BEGIN The input

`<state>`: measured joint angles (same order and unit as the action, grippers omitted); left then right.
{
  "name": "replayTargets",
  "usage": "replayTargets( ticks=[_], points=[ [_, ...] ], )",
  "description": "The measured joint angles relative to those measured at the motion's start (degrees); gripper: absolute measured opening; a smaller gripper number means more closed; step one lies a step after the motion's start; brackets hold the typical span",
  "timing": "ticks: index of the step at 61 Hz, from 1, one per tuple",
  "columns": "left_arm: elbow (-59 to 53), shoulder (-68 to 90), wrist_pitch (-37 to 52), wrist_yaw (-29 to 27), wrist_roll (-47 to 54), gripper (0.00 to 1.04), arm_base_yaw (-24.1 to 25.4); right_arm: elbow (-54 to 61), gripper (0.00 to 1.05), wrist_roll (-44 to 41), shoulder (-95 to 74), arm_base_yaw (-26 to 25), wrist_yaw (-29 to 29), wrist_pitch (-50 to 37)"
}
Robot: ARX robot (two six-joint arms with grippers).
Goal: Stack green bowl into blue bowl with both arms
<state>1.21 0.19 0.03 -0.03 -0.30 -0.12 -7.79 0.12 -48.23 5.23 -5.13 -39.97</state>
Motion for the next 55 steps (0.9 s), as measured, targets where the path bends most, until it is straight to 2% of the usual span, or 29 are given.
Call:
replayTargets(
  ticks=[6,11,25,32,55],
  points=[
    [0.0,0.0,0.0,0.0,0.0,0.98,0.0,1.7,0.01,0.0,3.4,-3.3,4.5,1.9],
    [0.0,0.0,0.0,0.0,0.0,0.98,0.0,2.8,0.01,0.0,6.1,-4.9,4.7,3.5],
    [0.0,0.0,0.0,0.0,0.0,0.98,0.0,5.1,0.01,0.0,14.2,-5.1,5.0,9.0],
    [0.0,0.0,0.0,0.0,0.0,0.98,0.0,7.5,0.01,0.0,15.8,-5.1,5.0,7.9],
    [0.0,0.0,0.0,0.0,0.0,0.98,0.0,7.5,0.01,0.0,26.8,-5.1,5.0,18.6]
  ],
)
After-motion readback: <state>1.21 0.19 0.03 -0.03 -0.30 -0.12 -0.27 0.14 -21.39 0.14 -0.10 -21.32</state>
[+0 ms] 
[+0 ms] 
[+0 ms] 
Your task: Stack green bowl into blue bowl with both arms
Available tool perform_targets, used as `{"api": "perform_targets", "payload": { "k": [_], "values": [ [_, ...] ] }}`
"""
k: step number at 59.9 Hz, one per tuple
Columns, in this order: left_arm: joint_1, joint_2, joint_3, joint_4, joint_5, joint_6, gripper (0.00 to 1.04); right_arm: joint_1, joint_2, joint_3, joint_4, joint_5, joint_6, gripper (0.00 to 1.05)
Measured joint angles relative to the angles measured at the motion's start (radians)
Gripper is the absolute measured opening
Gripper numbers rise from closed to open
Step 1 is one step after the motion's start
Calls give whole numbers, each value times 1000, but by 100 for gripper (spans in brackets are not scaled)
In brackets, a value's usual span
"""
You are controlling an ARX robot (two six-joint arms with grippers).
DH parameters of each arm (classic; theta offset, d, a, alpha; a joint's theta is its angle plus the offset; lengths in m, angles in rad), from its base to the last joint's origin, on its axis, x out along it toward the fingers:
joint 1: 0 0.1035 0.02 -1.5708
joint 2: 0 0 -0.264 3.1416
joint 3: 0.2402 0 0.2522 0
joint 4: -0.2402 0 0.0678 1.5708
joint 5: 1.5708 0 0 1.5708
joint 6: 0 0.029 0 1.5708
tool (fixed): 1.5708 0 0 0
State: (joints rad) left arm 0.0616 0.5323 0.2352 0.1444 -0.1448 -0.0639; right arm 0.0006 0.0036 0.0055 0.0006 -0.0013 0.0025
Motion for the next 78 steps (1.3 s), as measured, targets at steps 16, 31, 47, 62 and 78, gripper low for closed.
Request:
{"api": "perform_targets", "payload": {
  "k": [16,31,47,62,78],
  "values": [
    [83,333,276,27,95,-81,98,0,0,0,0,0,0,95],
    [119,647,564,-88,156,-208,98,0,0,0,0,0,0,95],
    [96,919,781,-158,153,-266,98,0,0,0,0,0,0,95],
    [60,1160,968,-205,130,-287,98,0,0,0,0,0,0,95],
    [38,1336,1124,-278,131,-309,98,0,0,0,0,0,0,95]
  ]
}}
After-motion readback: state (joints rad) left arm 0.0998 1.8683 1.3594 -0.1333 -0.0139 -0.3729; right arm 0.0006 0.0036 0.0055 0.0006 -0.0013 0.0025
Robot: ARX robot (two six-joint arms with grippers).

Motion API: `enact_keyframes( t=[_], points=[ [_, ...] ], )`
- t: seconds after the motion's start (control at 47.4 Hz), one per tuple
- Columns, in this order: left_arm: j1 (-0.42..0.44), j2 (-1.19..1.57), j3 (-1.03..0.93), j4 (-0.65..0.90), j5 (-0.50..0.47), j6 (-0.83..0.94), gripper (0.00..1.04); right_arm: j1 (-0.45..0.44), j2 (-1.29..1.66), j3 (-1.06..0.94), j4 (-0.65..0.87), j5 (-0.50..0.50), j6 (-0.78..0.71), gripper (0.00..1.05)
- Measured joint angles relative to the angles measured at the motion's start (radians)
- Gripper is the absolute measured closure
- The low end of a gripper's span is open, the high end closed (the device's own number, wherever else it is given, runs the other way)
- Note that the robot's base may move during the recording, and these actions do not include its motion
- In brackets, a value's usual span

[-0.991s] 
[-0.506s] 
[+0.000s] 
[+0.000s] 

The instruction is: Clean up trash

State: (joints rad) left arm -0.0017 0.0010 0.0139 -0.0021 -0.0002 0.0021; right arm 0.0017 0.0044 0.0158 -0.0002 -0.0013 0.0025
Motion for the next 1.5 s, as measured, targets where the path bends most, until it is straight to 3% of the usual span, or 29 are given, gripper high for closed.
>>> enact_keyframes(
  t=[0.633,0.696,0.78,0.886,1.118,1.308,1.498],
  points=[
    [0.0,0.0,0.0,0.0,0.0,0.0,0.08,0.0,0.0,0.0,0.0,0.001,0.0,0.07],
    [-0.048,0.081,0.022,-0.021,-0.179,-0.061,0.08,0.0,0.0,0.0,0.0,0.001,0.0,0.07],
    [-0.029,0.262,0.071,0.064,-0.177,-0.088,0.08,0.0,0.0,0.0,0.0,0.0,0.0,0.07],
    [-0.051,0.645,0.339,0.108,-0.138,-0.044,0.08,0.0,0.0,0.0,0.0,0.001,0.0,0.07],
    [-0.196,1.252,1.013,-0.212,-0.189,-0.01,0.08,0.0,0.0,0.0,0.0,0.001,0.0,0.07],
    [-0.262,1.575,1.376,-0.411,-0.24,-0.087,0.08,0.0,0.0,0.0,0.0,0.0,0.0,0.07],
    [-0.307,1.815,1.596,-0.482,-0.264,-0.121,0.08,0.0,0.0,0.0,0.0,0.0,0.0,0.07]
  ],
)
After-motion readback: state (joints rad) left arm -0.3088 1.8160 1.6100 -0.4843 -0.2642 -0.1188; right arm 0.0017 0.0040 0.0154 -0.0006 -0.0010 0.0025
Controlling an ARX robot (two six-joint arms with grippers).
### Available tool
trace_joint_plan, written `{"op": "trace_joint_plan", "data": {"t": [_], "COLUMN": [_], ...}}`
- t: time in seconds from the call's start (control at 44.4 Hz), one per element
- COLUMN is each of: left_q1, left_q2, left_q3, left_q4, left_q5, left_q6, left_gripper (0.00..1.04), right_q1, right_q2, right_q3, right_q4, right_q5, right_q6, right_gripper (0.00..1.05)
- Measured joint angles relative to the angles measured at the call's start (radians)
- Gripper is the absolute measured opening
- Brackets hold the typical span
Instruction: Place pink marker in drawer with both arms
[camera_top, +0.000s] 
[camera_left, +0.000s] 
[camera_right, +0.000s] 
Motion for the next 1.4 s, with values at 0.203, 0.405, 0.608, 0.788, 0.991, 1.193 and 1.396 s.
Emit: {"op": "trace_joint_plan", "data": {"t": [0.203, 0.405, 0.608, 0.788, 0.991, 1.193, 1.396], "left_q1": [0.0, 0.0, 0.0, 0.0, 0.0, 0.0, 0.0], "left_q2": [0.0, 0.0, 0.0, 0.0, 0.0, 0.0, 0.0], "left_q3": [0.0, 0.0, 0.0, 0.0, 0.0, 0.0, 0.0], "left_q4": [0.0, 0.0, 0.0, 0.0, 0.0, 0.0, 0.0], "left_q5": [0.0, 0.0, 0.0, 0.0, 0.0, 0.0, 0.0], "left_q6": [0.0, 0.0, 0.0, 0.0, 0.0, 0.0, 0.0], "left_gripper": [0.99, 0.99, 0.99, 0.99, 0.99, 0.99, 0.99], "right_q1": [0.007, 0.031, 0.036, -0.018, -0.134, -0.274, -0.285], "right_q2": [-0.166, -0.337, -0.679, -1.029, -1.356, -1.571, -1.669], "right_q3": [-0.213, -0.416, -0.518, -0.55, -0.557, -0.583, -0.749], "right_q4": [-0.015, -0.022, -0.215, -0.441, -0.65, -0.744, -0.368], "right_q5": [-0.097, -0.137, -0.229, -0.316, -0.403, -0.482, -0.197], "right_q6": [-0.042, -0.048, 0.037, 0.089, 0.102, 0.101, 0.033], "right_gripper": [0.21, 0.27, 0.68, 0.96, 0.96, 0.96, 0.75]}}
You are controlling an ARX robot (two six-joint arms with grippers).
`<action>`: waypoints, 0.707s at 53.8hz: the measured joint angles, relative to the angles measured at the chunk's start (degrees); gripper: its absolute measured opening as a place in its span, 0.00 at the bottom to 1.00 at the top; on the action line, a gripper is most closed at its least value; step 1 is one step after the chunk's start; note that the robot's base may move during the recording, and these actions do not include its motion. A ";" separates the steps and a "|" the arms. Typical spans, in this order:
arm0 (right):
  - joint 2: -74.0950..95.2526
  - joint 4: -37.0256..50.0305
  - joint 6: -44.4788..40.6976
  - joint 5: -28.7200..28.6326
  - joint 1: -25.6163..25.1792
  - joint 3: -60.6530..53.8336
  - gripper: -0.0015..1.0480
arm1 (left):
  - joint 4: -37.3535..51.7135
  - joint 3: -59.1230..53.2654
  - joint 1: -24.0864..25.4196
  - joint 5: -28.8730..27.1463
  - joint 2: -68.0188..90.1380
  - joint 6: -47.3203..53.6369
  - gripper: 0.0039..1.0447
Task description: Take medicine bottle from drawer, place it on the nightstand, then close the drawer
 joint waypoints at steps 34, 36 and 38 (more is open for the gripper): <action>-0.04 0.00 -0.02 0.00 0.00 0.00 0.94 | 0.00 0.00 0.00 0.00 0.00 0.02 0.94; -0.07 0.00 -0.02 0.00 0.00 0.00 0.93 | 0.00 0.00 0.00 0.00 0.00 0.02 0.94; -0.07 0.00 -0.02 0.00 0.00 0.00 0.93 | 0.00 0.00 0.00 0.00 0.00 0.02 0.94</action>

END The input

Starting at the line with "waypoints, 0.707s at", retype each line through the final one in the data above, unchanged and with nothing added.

`<action>`: waypoints, 0.707s at 53.8hz: the measured joint angles, relative to the angles measured at the chunk's start (degrees); gripper: its absolute measured opening as a place in its span, 0.00 at the bottom to 1.00 at the top; on the action line, a gripper is most closed at its least value; step 1 is one step after the chunk's start; note that the robot's base may move during the recording, and these actions do not include its motion. A ";" separates the steps and a "|" the arms. Typical spans, in this order:
arm0 (right):
  - joint 2: -74.0950..95.2526
  - joint 4: -37.0256..50.0305
  - joint 6: -44.4788..40.6976
  - joint 5: -28.7200..28.6326
  - joint 1: -25.6163..25.1792
  - joint 3: -60.6530..53.8336
  - gripper: -0.0015..1.0480
arm1 (left):
  - joint 4: -37.3535..51.7135
  - joint 3: -59.1230..53.2654
  - joint 1: -24.0864..25.4196
  - joint 5: -28.8730..27.1463
  - joint 2: -68.0188..90.1380
  - joint 6: -47.3203..53.6369
  - gripper: 0.0039..1.0447
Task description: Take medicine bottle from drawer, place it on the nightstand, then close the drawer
 joint waypoints at steps 34, 36 and 38 (more is open for the gripper): <action>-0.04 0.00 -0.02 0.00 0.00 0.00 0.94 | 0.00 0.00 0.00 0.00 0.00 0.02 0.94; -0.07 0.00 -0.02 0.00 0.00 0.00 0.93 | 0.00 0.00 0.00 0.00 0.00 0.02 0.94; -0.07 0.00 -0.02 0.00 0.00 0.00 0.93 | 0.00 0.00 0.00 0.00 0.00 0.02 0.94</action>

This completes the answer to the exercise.